Lenox and Graham went together to pick up Sir Riley Callum, the consulting surgeon Courtenay had recommended. He stepped from the train, and Lenox’s first thought was that in looks there was virtually nothing more you could have asked of him: his white-haired head might have been the model for a marble bust, and he stood marvelously erect, a man with delicate papery skin and keen gray eyes that seemed to survey and anatomize the world with bloodless precision.
They might as well have taken the dogcart for him, though. He was closeted with Lenox’s father for about ninety minutes, spoke briefly with Lenox’s two parents, politely but firmly declined Lenox’s company on the return trip to the train station, and left.
Lenox was in the ballroom, vast and empty, sitting with his legs up in a window and staring at the clean-shorn hedges of the formal gardens, when his mother came down. “Nothing to be done, he says.”

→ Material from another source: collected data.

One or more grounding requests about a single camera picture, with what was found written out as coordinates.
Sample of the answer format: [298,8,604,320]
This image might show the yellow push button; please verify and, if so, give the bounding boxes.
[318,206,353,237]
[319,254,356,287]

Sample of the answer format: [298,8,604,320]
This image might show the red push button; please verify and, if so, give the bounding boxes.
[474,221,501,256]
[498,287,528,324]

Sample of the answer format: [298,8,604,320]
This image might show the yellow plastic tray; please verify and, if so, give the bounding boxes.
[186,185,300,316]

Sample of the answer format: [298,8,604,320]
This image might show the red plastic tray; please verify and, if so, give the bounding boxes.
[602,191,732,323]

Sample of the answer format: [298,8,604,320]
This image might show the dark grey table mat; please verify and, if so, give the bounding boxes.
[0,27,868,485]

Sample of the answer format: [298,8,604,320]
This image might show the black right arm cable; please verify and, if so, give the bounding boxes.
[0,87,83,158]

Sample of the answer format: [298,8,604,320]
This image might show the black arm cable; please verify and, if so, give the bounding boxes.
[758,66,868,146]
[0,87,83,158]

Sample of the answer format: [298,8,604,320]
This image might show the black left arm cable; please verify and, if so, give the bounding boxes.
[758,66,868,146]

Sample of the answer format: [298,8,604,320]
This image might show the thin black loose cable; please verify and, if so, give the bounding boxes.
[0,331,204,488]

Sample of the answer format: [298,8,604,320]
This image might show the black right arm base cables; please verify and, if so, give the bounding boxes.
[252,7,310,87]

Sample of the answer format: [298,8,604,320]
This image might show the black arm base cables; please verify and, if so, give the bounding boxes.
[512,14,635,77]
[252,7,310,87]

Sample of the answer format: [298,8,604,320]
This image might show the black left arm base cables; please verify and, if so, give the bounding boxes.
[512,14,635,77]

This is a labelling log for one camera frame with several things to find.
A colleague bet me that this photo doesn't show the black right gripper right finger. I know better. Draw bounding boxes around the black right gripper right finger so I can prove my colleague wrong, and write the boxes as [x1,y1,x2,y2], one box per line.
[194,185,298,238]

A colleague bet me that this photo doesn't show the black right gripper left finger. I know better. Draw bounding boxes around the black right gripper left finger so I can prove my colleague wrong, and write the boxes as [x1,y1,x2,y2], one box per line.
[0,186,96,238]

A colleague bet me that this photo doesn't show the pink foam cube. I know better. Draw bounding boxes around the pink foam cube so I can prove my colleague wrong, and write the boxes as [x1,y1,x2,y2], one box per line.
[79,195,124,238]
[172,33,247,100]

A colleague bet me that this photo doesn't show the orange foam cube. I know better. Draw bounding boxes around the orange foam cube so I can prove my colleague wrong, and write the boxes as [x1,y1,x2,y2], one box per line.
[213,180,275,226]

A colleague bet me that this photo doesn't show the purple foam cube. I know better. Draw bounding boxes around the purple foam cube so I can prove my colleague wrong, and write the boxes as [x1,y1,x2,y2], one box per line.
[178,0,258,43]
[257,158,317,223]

Lenox stood up. “That’s all he said?”
“He concurred with the opinion of the other doctors your father has seen.” She bit her lip. Her arms were crossed. “No surgical options.”

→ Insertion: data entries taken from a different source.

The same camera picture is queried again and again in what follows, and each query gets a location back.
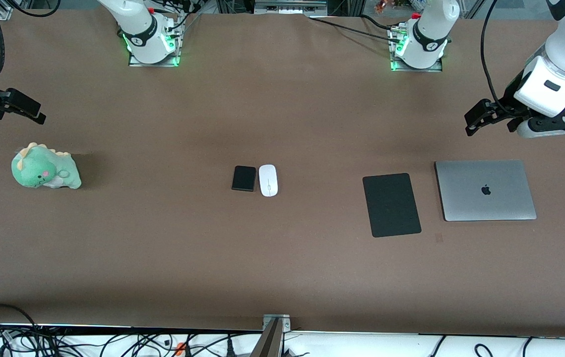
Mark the silver laptop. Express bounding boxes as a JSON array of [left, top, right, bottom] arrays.
[[435, 159, 538, 222]]

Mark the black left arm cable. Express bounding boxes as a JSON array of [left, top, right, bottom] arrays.
[[481, 0, 503, 107]]

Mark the long black table cable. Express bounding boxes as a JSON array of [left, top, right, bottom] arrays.
[[306, 16, 404, 40]]

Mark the short black table cable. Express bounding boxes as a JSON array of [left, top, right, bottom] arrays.
[[359, 14, 396, 29]]

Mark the black phone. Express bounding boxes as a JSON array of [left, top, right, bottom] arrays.
[[231, 166, 257, 192]]

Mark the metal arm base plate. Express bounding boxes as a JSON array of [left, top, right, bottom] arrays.
[[128, 47, 181, 67], [390, 56, 443, 73]]

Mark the black floor cable loop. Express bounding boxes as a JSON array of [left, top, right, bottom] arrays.
[[0, 303, 40, 330]]

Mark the green plush dinosaur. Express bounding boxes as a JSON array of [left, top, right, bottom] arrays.
[[11, 143, 82, 189]]

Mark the white lower panel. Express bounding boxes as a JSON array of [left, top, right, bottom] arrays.
[[0, 325, 565, 357]]

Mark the black hanging cable loop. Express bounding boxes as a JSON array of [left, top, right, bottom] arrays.
[[4, 0, 62, 18]]

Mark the white computer mouse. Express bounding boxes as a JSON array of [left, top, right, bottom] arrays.
[[258, 164, 279, 197]]

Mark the metal table edge bracket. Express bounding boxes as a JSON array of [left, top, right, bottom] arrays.
[[262, 314, 291, 332]]

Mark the black mouse pad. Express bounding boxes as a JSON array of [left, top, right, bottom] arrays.
[[362, 173, 422, 238]]

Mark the grey camera mount pole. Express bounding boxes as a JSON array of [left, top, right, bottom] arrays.
[[250, 317, 283, 357]]

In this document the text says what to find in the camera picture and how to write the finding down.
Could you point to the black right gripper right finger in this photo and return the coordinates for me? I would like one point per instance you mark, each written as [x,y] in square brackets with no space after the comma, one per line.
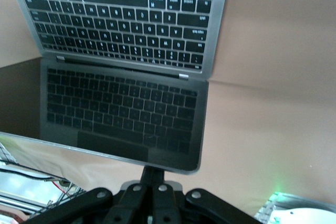
[173,208]

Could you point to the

“None?” said Lenox, stunned.
“He offered some palliative advice. Though your father won’t stop smoking his pipe, of course.”

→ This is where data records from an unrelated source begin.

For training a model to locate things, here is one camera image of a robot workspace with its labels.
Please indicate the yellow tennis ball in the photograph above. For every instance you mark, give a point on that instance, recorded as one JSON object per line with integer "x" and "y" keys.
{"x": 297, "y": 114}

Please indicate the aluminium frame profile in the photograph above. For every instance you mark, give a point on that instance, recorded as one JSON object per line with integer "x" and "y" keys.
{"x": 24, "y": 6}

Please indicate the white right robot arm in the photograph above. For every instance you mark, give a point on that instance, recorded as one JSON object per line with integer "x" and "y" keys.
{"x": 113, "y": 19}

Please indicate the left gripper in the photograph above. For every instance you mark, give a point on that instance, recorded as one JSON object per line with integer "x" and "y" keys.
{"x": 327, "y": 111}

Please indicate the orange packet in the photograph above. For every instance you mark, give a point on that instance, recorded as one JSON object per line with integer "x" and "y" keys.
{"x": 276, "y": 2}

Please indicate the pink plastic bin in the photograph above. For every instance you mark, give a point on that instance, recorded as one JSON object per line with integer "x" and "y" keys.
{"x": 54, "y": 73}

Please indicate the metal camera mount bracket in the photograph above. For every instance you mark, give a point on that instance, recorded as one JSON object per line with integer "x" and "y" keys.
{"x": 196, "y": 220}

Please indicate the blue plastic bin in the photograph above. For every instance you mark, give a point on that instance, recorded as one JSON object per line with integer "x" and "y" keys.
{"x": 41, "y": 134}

“No,” Lenox said in an indistinct voice. More plausible that the sun should stop rising in the east. He looked up at his mother. “Shall I cancel Dr. McConnell?”
“Hadn’t you better? Your father will see him, but there doesn’t seem much point.”
He didn’t, though. Something in his mother at the moment she said that—well, he had never known her bright, lively face so drained of life. He decided he would keep the appointment.
What a mystery one’s parents were! Lenox would have said that his mother was by far the better equipped for this kind of loss—she was so universally beloved by her friends, so interested in life, so alive herself—and yet he saw now that in fact he had been exactly wrong. His father would have borne the loss of his mother. He would have been shattered, but he also didn’t have quite so strong a sense that his life was important. Perhaps it came of being the steward of a title and of land. If it had been she who received this diagnosis, Sir Edward would have known that his loss was only personal and, however inwardly bereft, carried on.
But for Emma Lenox, all of life was personal. The way she teased, her easy gift for being in a room—all these warm traits would be adrift on cold waters without her husband, Lenox saw for the first time.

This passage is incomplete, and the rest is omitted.